Urla'dan Sevgilerle

Thursday, December 17, 2009

Vignerons D'Europe 2009


Avrupalı (Şarap Üreticisi) Bağcıların Ortak Bildirisi Floransa’da kabul edildi.



'Şarap Üreticisi Bağcı', üzümün yetişmesinden, şaraba dönüşmesine, kavlarda olgunlaşıp şişelenmesine ve sonrada satışına kadar her aşamasında kişisel emeği geçen kişidir.’



2009 Avrupalı (Şarap Üreticisi) Bağcıların Ortak Bildirisi bu şekilde bir öz-tanımlama ile başlıyor. Toskana Valiliği ve Slow Food Organizasyonunun bu sene ev sahibeliği yaptıkları Vignerons D’Europe, Roma İmparatorluğu zamanından beri aktif termal tesisleri ile ünlü Montecatini Terme’de, Gürcistan’dan Portekiz’e, 20 Avrupa ülkesinden gelmiş olan şarap üreticisi bağcıları bir araya getirdi. Türkiye'den, Corvus ve Urlice’nin davetli olarak katıldığı bu etkinlikte özellikle üzerinde durulan konu, endüstriyel üretim yapan firmalar ile zanaatkar üretim yapan yetiştiricilerin birbirlerinden kesin çizgiler ile ayrılması ve bu farklılıkların tüketiciye ve Brüksel’de kanun yapan kesime anlatılması oldu.



Sürdürülebilir bağcılık ve kaliteli üretim çabalarının ötesinde, yaptıkları işin özellikleri ile uyumsuz ve aslen endüstriyel firmaları ilgilendirecek kanunlar ve bürokrasi ile zaten ağır olan iş yüklerinin daha da arttırılmaması gerektiğini vurguladılar.



Avrupalı Şarap üreticisi Bağcılar 2009 toplantısı, Floransa’da ki muhteşem Eski Saray’da (Palazzo Vecchio) ortak bildirinin okunmasıyla sonuçlandı.





Manifesto of the “Vignerons d’Europe 2009”


Avrupalı Şarap ve Şaraplık Üzüm Üreticileri Bildirisi 2009



The vigneron will personally look after his or her vineyard, winery and selling.


Vigneron yani ayni zamanda hem şaraplık üzüm hemde şarap üreten şahıslar, kendi bağları, şaraphaneleri ve satışları ile kişisel olarak ilgilenen kişilerdir.


The vigneron’s wine is living and gives pleasure.

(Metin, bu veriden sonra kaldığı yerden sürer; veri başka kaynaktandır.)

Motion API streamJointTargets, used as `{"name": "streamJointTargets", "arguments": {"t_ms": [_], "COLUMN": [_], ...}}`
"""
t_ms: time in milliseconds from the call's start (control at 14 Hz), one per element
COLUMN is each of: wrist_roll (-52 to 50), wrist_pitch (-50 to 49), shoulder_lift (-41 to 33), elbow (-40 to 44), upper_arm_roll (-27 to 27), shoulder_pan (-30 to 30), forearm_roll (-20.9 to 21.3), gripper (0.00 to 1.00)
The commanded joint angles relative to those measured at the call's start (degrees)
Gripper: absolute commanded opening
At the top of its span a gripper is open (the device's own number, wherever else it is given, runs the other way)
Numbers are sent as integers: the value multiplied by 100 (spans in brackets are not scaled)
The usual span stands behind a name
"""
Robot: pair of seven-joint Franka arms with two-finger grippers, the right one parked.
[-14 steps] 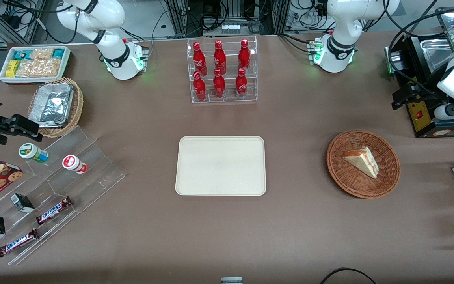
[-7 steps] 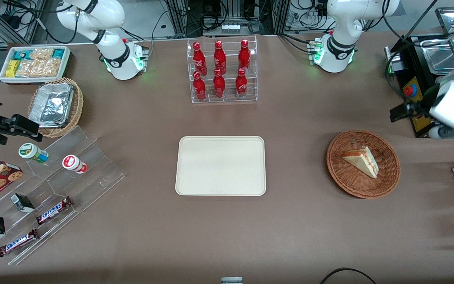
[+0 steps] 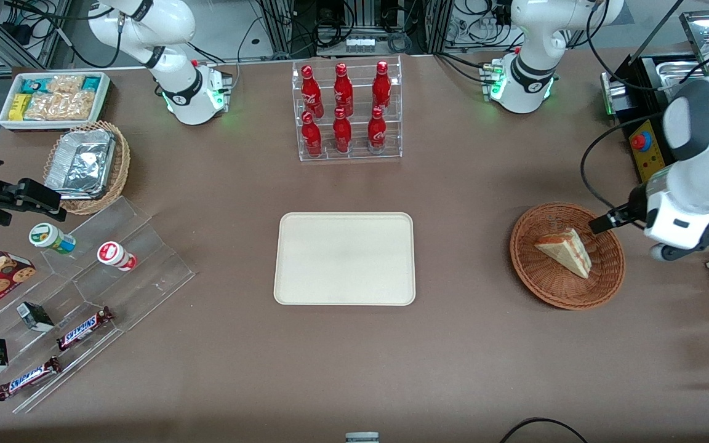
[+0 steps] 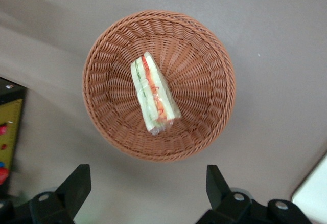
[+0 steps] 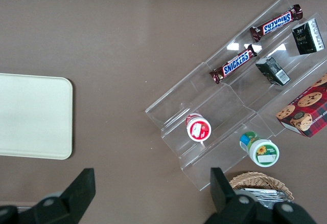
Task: Place sandwich from basket to tray
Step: 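Lower the left gripper onto the wrapped sandwich and close on it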
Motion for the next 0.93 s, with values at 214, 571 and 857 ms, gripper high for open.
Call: {"name": "streamJointTargets", "arguments": {"t_ms": [214,571,857], "wrist_roll": [-1406,-2005,-2138], "wrist_pitch": [1556,2470,3515], "shoulder_lift": [-21,611,999], "elbow": [-1274,-1460,-1881], "upper_arm_roll": [105,192,193], "shoulder_pan": [34,42,33], "forearm_roll": [99,2,2], "gripper": [100,100,100]}}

It is a product of the vigneron’s area and thought, and an authentic expression of a culture.


Vigneronların yaptıkları şaraplar yaşayan ve keyif veren içeceklerdir. Bu şaraplar Vigneron’un yöresi, düşüncesi ve kültürünün otantik olarak bir içeceğe yansımasıdır.

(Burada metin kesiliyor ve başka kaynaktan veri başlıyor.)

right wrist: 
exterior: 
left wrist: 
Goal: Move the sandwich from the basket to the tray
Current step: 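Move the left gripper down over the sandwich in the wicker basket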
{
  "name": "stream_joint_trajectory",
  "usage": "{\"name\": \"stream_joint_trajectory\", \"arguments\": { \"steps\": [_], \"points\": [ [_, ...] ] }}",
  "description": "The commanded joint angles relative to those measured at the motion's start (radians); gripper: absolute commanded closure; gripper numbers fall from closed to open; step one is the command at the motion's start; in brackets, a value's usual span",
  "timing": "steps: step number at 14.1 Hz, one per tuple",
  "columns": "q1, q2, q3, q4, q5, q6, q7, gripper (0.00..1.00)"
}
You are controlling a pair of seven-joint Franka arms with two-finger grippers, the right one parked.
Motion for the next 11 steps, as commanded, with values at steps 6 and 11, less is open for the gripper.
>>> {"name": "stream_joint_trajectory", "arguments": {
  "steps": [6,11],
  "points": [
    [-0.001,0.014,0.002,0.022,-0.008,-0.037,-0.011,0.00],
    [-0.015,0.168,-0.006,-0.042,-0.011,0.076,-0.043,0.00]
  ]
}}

The vigneron considers the consumer as a co-producer.


Vigneron müşterisini, tüketici değil de ortak-üretici olarak tanımlar.

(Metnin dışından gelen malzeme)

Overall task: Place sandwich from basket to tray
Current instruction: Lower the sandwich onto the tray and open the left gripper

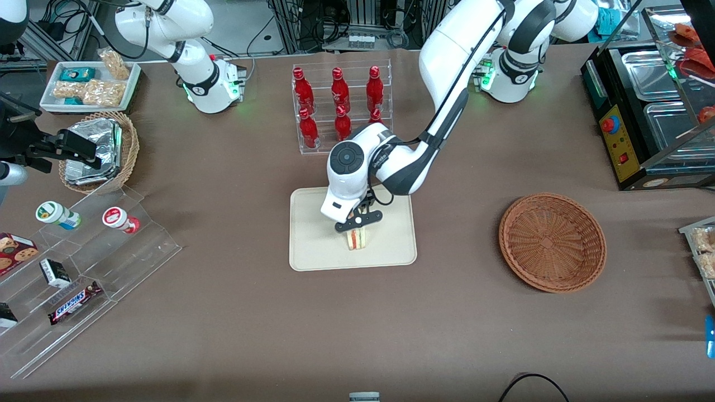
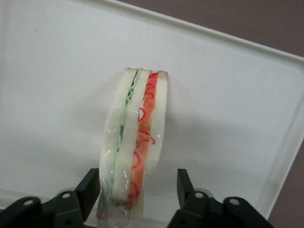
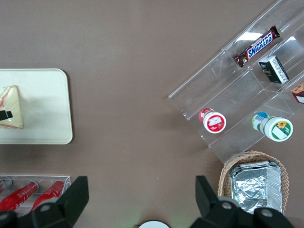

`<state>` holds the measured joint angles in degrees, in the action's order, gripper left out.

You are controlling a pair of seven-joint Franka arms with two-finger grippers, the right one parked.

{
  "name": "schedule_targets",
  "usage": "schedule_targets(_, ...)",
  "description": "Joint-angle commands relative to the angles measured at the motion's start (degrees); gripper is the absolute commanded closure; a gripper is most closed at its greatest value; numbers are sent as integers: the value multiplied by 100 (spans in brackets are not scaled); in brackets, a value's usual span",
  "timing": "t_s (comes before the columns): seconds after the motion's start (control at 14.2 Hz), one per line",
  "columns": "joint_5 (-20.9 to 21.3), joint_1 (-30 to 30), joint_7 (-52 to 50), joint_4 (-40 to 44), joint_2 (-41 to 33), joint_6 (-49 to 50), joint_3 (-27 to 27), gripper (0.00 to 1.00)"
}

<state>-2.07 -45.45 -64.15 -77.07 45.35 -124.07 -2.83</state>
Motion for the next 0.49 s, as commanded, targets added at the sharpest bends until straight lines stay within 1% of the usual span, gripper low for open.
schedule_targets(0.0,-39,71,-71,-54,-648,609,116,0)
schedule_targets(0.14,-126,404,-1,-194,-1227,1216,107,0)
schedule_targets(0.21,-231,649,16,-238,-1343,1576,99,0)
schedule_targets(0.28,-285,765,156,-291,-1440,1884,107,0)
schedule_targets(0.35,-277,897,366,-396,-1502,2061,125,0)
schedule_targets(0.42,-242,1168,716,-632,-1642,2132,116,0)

The vigneron looks after and moulds the landscape while respecting the biodiversity and culture of their area, which the vigneron reveals and enhances.


Vigneron kendi toprak parçasını şekillendirirken, bio- çeşitliliğe ve bölgesinin kültürüne saygı gösterir ve geliştirmeye çalışır.


The vigneron as a farmer assumes responsibility to preserve and improve the fertility of the soil and balance of ecosystems.


Vigneron bir çiftçi olarak toprağın verimliliği ve ekosistemin dengesinin sağlanması ve geliştirilmesi konusunda sorumluluk alır.


The vigneron undertakes not to use artificial or synthetic chemicals or organisms and aims to protect living things.


Vigneron yapay ve sentetik kimyasal yada organizmalardan uzak durur ve canlı organizmaları korur.


The vigneron observes limits in all endeavors, seeking an optimum and never a maximum.


Vigneron, giriştiği tüm işlerde sınırları gözetir, maksimumu değil optimumu arar.


The vigneron takes responsibility for all his or her activities affecting the environment, consumer health and the fortunes of the local community and land.